» Brief: Lines in the listing below that hold "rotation" are the ones to copy.

» Dataset section:
● ● ● ● ● ● ●

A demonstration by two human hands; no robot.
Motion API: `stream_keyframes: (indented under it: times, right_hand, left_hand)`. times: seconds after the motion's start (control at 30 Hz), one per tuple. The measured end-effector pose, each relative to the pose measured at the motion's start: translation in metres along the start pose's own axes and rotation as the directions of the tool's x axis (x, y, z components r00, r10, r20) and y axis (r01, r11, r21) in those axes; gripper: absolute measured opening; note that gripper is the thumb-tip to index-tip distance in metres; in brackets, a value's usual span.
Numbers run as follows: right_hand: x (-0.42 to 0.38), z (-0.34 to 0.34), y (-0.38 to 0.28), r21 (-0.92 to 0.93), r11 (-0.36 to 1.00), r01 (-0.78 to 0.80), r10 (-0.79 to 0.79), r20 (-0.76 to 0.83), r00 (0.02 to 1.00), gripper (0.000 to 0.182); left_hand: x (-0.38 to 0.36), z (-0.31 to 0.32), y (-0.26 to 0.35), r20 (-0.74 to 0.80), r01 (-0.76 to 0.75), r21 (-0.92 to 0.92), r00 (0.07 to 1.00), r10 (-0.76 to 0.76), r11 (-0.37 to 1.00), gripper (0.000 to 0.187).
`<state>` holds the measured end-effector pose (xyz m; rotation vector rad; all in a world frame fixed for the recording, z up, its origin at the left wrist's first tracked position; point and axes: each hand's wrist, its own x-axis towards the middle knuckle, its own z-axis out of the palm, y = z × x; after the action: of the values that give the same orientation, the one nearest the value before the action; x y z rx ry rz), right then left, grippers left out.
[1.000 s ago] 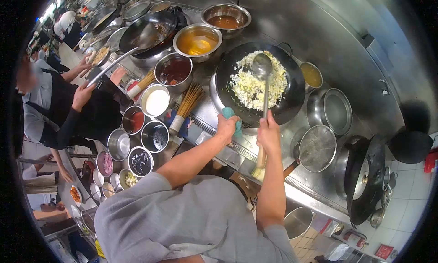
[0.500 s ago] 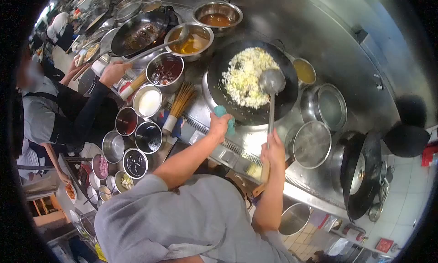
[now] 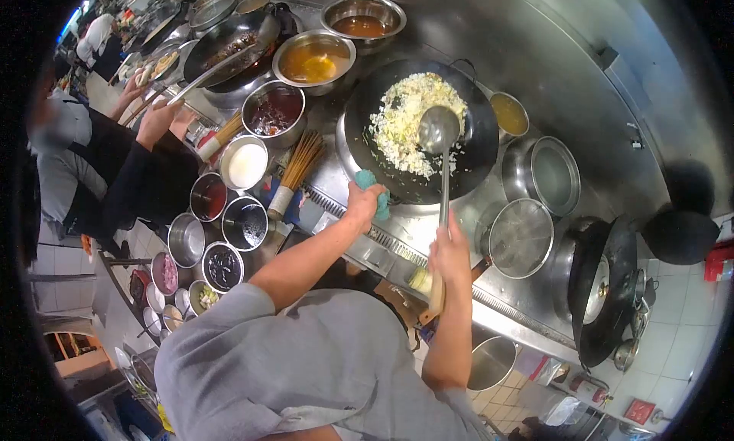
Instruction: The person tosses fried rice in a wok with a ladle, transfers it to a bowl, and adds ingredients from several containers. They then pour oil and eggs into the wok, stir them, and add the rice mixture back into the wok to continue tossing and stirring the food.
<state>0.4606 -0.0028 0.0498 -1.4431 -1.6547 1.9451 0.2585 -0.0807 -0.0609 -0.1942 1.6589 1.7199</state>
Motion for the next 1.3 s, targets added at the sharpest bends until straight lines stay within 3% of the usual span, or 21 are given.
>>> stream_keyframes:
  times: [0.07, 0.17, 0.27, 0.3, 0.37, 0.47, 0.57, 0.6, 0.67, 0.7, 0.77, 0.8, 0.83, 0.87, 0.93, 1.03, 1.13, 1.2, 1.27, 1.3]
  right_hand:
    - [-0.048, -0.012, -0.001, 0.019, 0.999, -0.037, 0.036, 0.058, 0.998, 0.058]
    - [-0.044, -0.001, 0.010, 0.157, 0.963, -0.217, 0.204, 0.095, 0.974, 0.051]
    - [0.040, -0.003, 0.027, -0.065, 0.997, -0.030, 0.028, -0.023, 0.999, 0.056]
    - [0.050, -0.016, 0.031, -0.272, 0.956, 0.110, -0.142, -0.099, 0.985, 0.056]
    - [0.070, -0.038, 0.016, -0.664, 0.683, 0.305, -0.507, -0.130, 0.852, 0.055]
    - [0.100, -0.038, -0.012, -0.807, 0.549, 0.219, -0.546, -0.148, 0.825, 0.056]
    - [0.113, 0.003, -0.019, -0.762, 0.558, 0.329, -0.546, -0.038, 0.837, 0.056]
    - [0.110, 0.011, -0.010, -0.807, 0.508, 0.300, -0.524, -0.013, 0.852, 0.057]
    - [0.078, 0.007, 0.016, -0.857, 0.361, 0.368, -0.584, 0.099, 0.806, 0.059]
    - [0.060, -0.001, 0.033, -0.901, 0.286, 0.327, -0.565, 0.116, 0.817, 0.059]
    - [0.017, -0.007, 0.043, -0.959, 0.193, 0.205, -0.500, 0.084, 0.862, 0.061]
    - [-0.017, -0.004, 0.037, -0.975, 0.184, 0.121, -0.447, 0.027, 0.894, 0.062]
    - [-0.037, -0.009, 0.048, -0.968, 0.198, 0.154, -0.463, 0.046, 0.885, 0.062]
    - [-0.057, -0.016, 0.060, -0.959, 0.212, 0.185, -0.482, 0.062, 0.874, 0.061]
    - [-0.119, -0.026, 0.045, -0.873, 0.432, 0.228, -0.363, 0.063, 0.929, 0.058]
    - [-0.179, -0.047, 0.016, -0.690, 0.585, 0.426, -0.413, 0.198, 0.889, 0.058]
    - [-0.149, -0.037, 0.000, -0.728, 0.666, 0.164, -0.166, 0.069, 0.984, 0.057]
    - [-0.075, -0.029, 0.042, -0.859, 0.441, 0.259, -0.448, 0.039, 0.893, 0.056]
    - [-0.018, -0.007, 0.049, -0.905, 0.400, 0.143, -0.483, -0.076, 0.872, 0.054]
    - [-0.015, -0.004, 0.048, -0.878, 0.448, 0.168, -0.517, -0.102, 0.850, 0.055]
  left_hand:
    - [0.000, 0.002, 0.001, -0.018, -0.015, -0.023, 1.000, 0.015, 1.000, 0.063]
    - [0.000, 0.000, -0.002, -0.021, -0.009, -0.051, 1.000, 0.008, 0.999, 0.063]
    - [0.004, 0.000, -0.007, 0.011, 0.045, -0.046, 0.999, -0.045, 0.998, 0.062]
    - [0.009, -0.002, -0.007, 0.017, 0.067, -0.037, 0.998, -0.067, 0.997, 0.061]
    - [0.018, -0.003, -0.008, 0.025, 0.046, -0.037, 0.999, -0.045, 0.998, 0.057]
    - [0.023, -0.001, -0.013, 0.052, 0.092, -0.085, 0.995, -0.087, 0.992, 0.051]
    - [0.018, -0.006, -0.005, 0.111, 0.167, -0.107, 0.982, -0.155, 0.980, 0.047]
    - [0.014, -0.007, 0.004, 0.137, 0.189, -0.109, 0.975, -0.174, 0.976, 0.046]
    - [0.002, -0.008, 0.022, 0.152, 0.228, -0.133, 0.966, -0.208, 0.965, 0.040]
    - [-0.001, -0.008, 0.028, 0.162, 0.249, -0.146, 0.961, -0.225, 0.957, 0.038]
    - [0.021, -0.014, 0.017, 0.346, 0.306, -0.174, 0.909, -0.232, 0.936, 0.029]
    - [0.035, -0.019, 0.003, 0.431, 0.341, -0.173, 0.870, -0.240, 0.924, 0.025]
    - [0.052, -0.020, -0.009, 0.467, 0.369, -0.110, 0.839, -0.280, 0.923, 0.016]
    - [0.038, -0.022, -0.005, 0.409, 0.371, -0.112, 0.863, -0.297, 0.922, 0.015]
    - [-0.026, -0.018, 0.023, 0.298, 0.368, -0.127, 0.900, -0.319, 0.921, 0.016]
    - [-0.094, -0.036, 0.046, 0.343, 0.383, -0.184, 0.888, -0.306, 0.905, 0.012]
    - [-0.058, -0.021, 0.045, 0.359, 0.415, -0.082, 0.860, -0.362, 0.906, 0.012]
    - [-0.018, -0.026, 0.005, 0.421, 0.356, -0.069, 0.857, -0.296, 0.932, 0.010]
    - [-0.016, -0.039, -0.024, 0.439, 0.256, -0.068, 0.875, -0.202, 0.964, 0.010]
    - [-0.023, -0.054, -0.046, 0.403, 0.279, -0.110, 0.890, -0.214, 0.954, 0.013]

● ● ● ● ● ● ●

» Your solution:
Motion API: `stream_keyframes: (indented under it: times, right_hand, left_hand)`. times: seconds after the motion's start (control at 30 Hz), one per tuple. The measured end-effector pose, each relative to the pose measured at the motion's start: translation in metres along the start pose's own axes and rotation as the directions of the tool's x axis (x, y, z components r00, r10, r20) and y axis (r01, r11, r21) in those axes; gripper: absolute measured opening; note that gripper is the thumb-tip to index-tip distance in metres; in brackets, a value's usual span.
`<state>` holds the measured end-effector pose (xyz m; rotation vector rad; all in a world frame fixed for the recording, z up, its origin at the left wrist's first tracked position; point and axes: each hand's wrist, its own x-axis towards the middle knuckle, its own z-axis out of the palm, y = z × x; after the action: of the values that give the same orientation, the one nearest the value before the action; x y z rx ry rz), right then left, grippers left out.

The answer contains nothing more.